Private addresses for MicroVMs

  • All hosts connected to a VLAN
    • Private subnet
  • MicroVMs assigned a private address from that subnet
  • DHCP server
  • NAT and filter rules applied
    • MicroVMs need egress traffic

Private address for the cluster endpoint

  • Eventual cluster endpoint will be private
  • Address from the private subnet

VPN for cluster and MicroVM access from local workstations

  • VPN configured to route traffic from VLAN subnet
    • Tailscale VPN
  • Connected to our local workstation(s)

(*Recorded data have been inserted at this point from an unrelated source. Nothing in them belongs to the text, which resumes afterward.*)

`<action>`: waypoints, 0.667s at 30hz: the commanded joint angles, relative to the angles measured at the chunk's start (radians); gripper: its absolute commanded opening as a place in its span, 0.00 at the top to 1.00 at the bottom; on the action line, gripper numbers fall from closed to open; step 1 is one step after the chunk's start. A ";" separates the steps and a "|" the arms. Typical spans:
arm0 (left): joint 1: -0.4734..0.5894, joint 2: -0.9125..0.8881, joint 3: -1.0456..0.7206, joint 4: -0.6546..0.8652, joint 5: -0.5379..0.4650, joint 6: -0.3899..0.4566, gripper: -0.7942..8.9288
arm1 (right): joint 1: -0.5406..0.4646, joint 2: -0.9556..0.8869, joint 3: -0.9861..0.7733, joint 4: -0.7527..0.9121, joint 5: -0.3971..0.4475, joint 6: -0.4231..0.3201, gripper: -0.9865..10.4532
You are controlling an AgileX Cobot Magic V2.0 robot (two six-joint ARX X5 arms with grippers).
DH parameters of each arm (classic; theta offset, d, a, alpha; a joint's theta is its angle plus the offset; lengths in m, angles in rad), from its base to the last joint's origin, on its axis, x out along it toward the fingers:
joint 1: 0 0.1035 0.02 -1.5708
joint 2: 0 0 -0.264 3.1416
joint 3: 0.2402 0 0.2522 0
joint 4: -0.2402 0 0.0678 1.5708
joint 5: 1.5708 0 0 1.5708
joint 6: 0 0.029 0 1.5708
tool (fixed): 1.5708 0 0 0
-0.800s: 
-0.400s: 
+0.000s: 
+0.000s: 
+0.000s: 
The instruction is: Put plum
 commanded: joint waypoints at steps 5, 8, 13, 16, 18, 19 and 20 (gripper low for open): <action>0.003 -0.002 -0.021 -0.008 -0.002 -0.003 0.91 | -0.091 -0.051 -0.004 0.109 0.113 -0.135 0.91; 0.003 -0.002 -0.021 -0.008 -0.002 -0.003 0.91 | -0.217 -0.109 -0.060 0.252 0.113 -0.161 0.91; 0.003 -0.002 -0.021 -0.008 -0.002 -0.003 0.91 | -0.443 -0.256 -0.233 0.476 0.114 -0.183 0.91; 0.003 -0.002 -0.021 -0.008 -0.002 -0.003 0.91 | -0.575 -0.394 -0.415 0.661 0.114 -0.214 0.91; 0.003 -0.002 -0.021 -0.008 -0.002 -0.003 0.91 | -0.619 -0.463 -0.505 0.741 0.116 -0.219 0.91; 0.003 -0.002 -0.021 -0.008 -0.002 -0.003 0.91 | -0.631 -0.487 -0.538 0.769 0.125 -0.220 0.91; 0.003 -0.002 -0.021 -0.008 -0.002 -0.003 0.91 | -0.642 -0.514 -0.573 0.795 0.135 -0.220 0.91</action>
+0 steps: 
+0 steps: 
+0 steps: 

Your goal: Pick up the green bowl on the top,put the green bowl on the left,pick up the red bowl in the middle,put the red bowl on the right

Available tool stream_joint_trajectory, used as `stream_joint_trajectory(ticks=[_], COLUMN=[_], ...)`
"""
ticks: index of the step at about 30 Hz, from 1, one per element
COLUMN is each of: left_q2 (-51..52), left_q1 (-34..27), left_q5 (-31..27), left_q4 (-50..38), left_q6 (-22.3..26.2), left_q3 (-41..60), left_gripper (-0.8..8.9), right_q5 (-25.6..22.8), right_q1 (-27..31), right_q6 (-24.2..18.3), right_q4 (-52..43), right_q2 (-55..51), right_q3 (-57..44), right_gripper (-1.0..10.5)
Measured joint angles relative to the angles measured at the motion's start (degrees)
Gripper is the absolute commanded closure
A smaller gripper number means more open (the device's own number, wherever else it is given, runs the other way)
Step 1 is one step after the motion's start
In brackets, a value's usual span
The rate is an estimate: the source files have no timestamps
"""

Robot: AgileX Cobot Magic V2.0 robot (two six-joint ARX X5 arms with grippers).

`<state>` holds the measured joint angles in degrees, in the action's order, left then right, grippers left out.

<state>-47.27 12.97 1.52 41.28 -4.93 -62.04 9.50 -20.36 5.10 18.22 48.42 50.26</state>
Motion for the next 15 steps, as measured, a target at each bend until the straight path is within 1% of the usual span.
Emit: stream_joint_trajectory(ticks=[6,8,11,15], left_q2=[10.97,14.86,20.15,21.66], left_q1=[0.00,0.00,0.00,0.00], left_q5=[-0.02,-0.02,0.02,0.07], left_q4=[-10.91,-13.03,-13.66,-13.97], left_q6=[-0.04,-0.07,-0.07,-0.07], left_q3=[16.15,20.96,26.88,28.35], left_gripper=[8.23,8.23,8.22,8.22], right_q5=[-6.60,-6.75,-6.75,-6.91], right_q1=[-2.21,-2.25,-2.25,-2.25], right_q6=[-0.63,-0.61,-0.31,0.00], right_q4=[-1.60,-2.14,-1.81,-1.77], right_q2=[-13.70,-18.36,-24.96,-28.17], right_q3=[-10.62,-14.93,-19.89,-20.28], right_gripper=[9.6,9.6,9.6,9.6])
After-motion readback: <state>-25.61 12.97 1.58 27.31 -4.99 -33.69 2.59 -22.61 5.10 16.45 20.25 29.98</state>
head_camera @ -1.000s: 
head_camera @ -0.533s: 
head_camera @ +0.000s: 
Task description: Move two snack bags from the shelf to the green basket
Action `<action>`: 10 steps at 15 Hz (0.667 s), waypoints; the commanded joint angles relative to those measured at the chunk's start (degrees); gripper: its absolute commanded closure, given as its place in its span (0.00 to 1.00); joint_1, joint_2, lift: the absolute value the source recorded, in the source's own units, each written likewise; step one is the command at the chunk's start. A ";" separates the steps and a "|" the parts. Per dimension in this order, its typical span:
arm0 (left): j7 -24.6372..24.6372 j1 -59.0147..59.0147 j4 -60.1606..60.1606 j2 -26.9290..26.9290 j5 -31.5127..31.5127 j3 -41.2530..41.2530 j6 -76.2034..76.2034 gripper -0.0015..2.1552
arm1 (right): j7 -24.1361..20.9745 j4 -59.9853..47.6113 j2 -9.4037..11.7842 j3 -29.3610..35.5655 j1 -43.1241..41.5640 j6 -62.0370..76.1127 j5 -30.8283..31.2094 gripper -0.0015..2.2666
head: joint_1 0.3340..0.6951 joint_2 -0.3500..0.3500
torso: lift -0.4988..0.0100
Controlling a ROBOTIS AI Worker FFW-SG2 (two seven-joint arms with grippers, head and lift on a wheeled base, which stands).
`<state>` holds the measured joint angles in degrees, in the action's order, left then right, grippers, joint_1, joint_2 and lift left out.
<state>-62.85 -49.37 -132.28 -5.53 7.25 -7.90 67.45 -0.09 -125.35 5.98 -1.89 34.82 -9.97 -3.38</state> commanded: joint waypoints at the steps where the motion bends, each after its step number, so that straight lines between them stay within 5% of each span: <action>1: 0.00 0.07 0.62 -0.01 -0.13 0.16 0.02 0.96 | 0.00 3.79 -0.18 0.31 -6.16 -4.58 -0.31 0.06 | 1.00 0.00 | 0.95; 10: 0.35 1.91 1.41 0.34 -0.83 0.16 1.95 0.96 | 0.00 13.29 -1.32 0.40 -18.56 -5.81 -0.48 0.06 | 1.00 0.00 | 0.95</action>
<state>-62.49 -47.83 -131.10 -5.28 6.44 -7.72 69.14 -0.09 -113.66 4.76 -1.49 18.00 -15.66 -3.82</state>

Create a CAPI management cluster

  • CAPI workload clusters coordinated via a management cluster
  • Management clusters can be run anywhere

kinD

  • Kind is a good option
    • Run a small Kubernetes cluster in a Docker container
kind create cluster

CAPMVM

  • Liquid Metal ships a custom CAPI infrastructure provider
    • Cluster API Provider MicroVM (capmvm)
    • Works with CAPI to create MicroVMs on our bare metal hosts
    • CAPI will then schedule Kubernetes nodes on those MicroVMs

Configure clusterctl

  • clusterctl installs the CAPI controllers in the management cluster
  • Config file instructs clusterctl where to find the custom provider image and how to run it
export CAPMVM_VERSION=v0.5.1
mkdir -p ~/.cluster-api

cat << EOF >>~/.cluster-api/clusterctl.yaml
providers:
  - name: "microvm"
    url: "https://github.com/weaveworks-liquidmetal/cluster-api-provider-microvm/releases/$CAPMVM_VERSION/infrastructure-components.yaml"
    type: "InfrastructureProvider"
EOF

Configure CAPI

  • Enable Cluster Resource Set feature flag in CAPI
    • So we can use Cilium for our microvm cluster's CNI.
export EXP_CLUSTER_RESOURCE_SET=true

Initialise the cluster

Now we can initialise the local cluster as a management cluster.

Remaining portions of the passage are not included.